[Opening INFORMATION section]

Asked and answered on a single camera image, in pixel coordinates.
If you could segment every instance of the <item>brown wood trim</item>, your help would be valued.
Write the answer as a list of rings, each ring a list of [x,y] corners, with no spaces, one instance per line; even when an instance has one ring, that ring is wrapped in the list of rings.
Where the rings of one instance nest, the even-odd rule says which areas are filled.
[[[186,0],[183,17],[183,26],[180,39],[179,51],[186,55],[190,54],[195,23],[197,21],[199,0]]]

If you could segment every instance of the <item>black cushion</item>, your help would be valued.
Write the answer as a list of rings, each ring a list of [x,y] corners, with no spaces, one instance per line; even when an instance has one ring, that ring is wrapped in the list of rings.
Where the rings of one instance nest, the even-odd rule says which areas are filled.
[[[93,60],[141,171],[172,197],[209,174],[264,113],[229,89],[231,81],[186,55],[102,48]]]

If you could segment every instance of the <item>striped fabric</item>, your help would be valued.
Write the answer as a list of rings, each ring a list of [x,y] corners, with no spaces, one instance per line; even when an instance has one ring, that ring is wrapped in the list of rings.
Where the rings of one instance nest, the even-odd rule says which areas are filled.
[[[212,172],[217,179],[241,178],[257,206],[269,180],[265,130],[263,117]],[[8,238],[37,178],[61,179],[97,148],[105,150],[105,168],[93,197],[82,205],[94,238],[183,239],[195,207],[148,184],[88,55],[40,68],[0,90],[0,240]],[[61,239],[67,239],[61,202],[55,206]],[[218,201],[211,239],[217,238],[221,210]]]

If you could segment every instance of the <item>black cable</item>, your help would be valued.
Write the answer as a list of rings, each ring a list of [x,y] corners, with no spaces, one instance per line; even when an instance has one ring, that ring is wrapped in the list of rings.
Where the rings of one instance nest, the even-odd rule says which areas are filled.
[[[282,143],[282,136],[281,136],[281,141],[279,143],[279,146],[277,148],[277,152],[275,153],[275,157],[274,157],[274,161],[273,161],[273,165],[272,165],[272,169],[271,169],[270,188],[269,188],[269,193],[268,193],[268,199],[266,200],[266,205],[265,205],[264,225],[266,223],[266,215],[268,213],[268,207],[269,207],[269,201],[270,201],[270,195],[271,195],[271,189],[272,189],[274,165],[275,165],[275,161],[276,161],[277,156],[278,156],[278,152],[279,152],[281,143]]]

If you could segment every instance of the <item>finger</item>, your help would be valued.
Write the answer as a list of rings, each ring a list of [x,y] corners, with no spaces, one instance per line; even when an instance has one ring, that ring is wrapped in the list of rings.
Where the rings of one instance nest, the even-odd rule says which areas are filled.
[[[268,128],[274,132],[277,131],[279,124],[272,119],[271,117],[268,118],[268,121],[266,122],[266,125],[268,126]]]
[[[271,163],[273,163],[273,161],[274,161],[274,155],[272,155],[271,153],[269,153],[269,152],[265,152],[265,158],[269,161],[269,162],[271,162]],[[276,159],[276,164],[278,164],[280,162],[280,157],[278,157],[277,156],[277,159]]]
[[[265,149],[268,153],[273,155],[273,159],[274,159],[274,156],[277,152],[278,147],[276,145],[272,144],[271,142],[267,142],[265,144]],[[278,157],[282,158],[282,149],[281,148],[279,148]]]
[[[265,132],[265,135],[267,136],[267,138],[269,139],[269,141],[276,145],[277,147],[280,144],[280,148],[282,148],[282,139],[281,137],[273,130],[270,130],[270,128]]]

[Closing INFORMATION section]

The answer must be a single number: how many lines in the data contain the string "item"?

COMPLETED TASK |
5